Kişisel olarak bir de, “doğum günüm 29 Kasım’dı” dedi genç bir kadın… “Artık doğum günümü kutlamıyorum” dağ yolunda gerçekleşen trafik çarpışmasını işaret ederek…
***
Evet, eylemin eksik birçok tarafı vardı. Belirgin bir liderlik zafiyeti, eylemin akışı sırasında sıkıntılar ortaya çıkardı. Eylemciler önce Terminal’den yukarı doğru yürüdü, sonra tekrardan eylem alanına geldi. Saat 18.00’de başlaması beklenen eylem, “geleneksel Kıbrıs saati”ne ters orantılı olarak 6’ya 10 kala başladı. Bunu eylemi organize eden arkadaşların heyecanına veriyorum.
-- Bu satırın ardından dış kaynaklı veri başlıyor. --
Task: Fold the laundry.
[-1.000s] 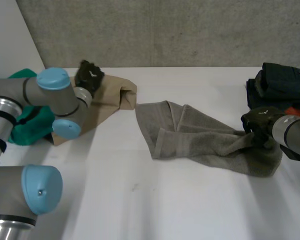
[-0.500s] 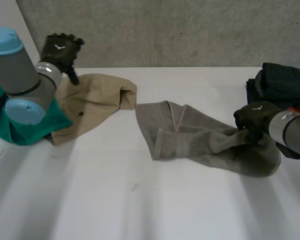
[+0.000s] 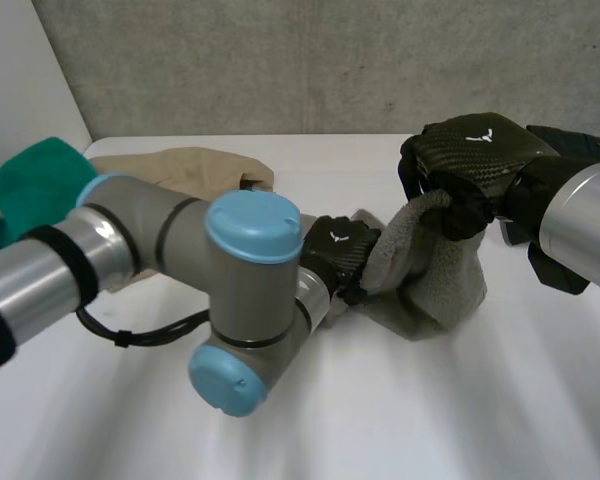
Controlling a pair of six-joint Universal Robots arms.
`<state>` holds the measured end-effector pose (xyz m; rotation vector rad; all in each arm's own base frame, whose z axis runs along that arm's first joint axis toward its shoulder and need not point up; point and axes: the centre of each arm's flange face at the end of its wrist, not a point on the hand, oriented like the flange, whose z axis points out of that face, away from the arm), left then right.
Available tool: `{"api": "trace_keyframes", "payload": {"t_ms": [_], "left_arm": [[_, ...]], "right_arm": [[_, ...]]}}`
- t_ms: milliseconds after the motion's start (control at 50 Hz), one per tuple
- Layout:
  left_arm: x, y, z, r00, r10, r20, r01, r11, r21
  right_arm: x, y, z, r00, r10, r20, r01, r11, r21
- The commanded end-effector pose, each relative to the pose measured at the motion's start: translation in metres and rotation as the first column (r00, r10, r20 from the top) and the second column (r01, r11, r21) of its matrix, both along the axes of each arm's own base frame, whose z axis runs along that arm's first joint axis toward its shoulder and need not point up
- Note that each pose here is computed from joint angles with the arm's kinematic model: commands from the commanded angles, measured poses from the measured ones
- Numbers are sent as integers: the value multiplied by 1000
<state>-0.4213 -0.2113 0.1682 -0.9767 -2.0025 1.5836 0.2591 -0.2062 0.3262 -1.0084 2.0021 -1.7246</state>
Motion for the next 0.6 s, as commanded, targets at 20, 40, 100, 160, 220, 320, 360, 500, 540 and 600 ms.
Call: {"api": "trace_keyframes", "payload": {"t_ms": [20, 40, 100, 160, 220, 320, 360, 500, 540, 600], "left_arm": [[37, -25, 41, 976, 204, 72, -204, 979, -2], [43, -26, 50, 973, 219, 72, -219, 976, -4], [64, -20, 72, 973, 211, 95, -212, 977, 6], [79, -17, 71, 972, 164, 169, -167, 986, 5], [87, -18, 61, 961, 130, 244, -131, 991, -10], [92, -38, 20, 924, 129, 361, -116, 992, -59], [90, -41, 6, 916, 128, 381, -117, 992, -53], [92, -30, 25, 908, 162, 387, -160, 986, -39], [103, -30, 50, 910, 222, 351, -212, 975, -65], [121, -28, 76, 908, 283, 308, -271, 959, -83]], "right_arm": [[-9, -23, -25, 996, -44, -80, 47, 998, 40], [-10, -27, -29, 994, -47, -94, 51, 998, 43], [-10, -36, -47, 987, -40, -158, 52, 996, 72], [-6, -38, -68, 975, 3, -221, 24, 993, 116], [-1, -34, -87, 962, 56, -268, -13, 987, 159], [22, -19, -136, 923, 202, -327, -112, 955, 273], [27, -17, -145, 916, 220, -335, -122, 949, 290], [11, -37, -111, 978, 11, -210, 40, 971, 237], [1, -36, -83, 984, -33, -176, 64, 982, 175], [-15, -34, -58, 981, -71, -182, 92, 989, 113]]}}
Eylem sırasında telefonlarımızda bulunan internetin aniden kesildiğine şahit olduk. Çok yoğun kalabalıkların olduğu ortamlarda bu tür şeylerin yaşandığını bilmekle beraber, kürsüden yapılan duyuruda internetin bilinçli olarak kesildiği duyuruldu. Net bilgim olmadığı için bu konuyla ilgili daha fazla yorum yapamıyorum.
***
Uzun lafın kısası; bir süredir herhangi bir olaya doğru dürüst tepki vermeyi organize edemeyen Kıbrıs’ın kuzey yarısında yaşayan halk, -eylemde de söyledikleri gibi- “uyandıklarını” düzenlenen eylemle duyurdu. Bu hareket başarıya ulaşır mı ulaşmaz mı süreç gösterir pek tabii ancak halk sonunda illaki kazanacaktır! İllaki…
Sıcağı sıcağına hızlı bir değerlendirme yapmak istedim. Eminim, ilerleyen günlerde bu sayfalardan daha detaylı değerlendirmeler de yapılacaktır.
İyi akşamlar sayın okuyucu. İllaki kazanacağız… Öyle ya da böyle!